Given records below:
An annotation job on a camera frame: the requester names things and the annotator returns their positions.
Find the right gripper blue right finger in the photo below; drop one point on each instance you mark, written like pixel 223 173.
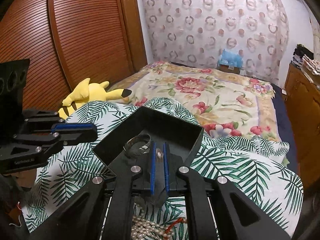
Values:
pixel 166 167

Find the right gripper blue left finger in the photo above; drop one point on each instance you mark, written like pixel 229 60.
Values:
pixel 152 167

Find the silver metal bangle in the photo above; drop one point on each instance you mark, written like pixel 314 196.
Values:
pixel 137 146

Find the black square jewelry box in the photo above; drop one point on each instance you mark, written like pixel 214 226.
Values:
pixel 183 137

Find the person's left hand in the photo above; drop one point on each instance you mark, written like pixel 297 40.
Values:
pixel 24 180

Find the yellow pikachu plush toy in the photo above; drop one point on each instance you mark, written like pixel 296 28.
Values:
pixel 86 92

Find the floral bed blanket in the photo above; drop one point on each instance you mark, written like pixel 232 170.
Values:
pixel 223 103

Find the blue plush toy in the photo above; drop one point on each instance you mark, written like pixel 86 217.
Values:
pixel 229 62

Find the brown louvered wardrobe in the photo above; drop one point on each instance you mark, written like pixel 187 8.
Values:
pixel 67 41

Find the pink circle pattern curtain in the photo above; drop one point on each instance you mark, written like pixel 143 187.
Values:
pixel 195 32

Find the wooden cabinet counter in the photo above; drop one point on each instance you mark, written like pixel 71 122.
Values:
pixel 302 104

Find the stack of folded clothes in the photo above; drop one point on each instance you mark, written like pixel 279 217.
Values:
pixel 302 56

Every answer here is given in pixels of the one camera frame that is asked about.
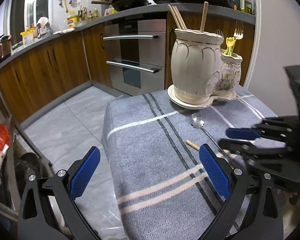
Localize wooden kitchen cabinets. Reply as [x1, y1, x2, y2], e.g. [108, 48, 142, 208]
[0, 12, 256, 124]

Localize yellow green tulip utensil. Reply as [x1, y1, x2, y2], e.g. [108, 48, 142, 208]
[224, 41, 234, 56]

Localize blue striped tablecloth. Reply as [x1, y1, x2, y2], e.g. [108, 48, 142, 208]
[102, 87, 274, 239]

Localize wooden chopstick in holder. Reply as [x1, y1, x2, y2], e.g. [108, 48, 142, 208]
[200, 2, 209, 33]

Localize silver flower spoon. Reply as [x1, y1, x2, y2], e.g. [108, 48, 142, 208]
[190, 113, 236, 169]

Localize stainless steel oven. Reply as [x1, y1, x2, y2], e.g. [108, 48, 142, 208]
[102, 18, 166, 96]

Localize grey kitchen countertop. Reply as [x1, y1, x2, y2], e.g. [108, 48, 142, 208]
[0, 3, 256, 70]

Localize metal storage rack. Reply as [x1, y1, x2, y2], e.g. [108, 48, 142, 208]
[0, 42, 56, 221]

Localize yellow oil bottle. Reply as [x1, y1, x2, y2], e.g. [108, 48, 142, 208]
[67, 10, 78, 28]

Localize black frying pan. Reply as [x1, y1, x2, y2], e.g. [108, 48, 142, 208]
[91, 0, 149, 11]

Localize gold metal fork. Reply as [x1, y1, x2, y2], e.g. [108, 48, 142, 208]
[231, 21, 244, 52]

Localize cream ceramic utensil holder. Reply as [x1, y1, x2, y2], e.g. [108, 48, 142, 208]
[167, 29, 243, 109]

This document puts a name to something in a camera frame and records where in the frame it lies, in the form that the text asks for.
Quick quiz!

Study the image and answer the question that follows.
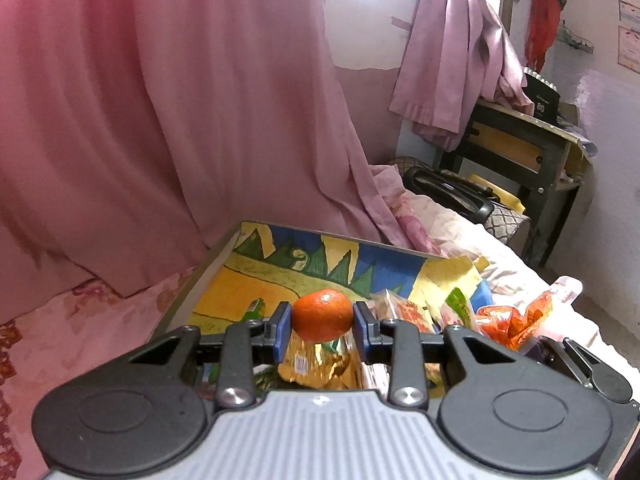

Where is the orange tangerine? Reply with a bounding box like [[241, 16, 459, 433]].
[[292, 288, 354, 344]]

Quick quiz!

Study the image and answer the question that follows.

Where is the pale pink snack bag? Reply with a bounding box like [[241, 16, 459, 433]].
[[371, 289, 436, 334]]

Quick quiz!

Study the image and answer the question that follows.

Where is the green snack stick pack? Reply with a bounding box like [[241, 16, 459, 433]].
[[242, 298, 266, 322]]

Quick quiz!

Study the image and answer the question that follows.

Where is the yellow brown snack bag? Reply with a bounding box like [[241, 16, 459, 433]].
[[278, 332, 362, 390]]

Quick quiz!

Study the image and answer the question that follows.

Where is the grey box colourful corn lining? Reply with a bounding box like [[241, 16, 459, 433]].
[[154, 221, 487, 335]]

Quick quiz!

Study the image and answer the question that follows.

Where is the orange red snack bag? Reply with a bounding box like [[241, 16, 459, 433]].
[[475, 292, 553, 351]]

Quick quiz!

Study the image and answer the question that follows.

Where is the pink floral bed sheet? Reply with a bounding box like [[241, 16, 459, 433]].
[[0, 164, 629, 480]]

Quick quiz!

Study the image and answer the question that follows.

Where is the dark wooden side table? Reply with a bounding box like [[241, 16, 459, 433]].
[[437, 100, 592, 268]]

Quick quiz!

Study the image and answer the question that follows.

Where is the pink curtain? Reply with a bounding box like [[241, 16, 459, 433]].
[[1, 0, 408, 320]]

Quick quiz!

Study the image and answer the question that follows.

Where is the black box on table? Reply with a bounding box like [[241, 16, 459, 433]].
[[524, 67, 560, 125]]

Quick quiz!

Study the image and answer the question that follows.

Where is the mauve hanging cloth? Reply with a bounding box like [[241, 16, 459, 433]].
[[390, 0, 534, 152]]

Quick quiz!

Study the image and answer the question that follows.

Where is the red hanging garment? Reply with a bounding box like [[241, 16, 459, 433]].
[[524, 0, 566, 73]]

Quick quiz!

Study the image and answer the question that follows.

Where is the black bag with handle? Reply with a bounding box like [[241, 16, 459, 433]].
[[402, 166, 495, 224]]

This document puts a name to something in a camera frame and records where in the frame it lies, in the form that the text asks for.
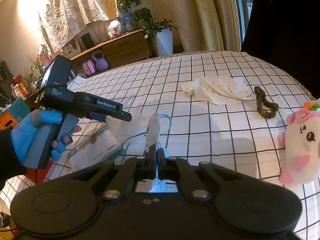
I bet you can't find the white face mask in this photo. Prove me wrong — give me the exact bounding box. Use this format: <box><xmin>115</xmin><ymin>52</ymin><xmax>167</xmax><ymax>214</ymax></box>
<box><xmin>120</xmin><ymin>112</ymin><xmax>173</xmax><ymax>193</ymax></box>

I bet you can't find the left hand blue glove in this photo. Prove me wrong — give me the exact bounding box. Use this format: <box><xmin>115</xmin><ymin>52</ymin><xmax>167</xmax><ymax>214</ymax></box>
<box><xmin>11</xmin><ymin>109</ymin><xmax>81</xmax><ymax>164</ymax></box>

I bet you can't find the pink small case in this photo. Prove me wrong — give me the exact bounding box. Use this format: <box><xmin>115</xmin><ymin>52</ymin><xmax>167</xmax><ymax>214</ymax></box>
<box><xmin>82</xmin><ymin>59</ymin><xmax>96</xmax><ymax>76</ymax></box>

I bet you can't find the clear plastic bag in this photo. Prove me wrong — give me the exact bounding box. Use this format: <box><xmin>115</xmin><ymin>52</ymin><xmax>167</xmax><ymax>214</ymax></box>
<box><xmin>105</xmin><ymin>97</ymin><xmax>151</xmax><ymax>145</ymax></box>

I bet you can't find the purple kettlebell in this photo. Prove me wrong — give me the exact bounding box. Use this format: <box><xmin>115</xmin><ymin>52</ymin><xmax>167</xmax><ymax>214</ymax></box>
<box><xmin>91</xmin><ymin>50</ymin><xmax>108</xmax><ymax>71</ymax></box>

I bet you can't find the white black grid tablecloth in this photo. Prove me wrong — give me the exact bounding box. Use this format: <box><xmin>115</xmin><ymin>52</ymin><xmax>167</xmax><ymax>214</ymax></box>
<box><xmin>0</xmin><ymin>50</ymin><xmax>320</xmax><ymax>240</ymax></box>

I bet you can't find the red metal tin box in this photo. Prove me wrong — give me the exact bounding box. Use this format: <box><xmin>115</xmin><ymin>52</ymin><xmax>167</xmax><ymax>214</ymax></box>
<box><xmin>24</xmin><ymin>161</ymin><xmax>54</xmax><ymax>184</ymax></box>

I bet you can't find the small plush on sideboard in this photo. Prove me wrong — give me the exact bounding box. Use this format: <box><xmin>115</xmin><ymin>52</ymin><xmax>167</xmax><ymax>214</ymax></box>
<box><xmin>107</xmin><ymin>20</ymin><xmax>122</xmax><ymax>40</ymax></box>

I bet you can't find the cream cloth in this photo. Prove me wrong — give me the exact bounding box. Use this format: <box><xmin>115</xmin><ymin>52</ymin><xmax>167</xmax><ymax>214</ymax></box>
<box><xmin>181</xmin><ymin>76</ymin><xmax>255</xmax><ymax>105</ymax></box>

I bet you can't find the patterned hanging cloth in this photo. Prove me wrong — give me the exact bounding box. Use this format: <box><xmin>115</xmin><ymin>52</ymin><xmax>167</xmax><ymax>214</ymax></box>
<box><xmin>39</xmin><ymin>0</ymin><xmax>118</xmax><ymax>53</ymax></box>

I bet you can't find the wooden sideboard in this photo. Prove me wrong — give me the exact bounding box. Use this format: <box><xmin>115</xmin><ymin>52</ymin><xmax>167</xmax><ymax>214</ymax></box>
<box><xmin>22</xmin><ymin>28</ymin><xmax>153</xmax><ymax>111</ymax></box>

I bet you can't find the dark scrunchie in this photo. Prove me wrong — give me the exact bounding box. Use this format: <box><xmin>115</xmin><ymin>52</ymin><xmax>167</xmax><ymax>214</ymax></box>
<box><xmin>254</xmin><ymin>86</ymin><xmax>279</xmax><ymax>119</ymax></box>

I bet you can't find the white plant pot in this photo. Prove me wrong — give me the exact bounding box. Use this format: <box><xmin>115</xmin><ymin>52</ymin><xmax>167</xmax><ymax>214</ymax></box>
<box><xmin>155</xmin><ymin>29</ymin><xmax>173</xmax><ymax>56</ymax></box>

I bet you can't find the green potted plant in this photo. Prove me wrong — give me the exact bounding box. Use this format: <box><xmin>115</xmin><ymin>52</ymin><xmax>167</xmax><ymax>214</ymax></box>
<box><xmin>116</xmin><ymin>0</ymin><xmax>177</xmax><ymax>37</ymax></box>

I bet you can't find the pink white plush toy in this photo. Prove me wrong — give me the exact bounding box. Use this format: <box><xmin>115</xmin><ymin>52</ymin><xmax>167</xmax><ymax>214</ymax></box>
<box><xmin>278</xmin><ymin>100</ymin><xmax>319</xmax><ymax>185</ymax></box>

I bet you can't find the beige curtain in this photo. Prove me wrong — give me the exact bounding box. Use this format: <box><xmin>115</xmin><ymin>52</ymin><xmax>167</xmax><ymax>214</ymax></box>
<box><xmin>150</xmin><ymin>0</ymin><xmax>242</xmax><ymax>53</ymax></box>

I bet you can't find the picture frame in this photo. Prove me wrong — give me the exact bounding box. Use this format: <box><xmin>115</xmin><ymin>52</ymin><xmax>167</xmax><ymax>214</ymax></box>
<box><xmin>62</xmin><ymin>37</ymin><xmax>81</xmax><ymax>59</ymax></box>

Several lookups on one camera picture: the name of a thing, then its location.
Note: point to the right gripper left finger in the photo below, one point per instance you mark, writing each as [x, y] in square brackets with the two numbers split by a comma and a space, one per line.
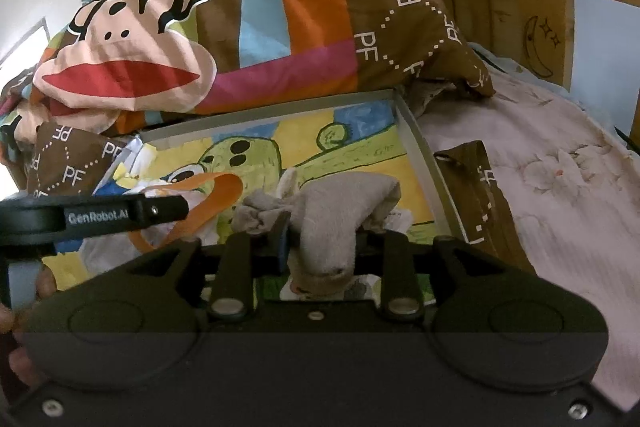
End of Given records.
What you should do: The lines that contain the word "right" are wanted; copy each of them from the records.

Output below:
Find the right gripper blue right finger in the photo below; drop one point on each instance you mark, written like pixel 223 173.
Find the right gripper blue left finger in the photo above; drop one point on each instance you mark, written like pixel 229 60.
Note: point to the right gripper left finger in the photo below, one point per instance you mark, writing each as [x, y] in square brackets with the two numbers split by a comma and a space, one per line.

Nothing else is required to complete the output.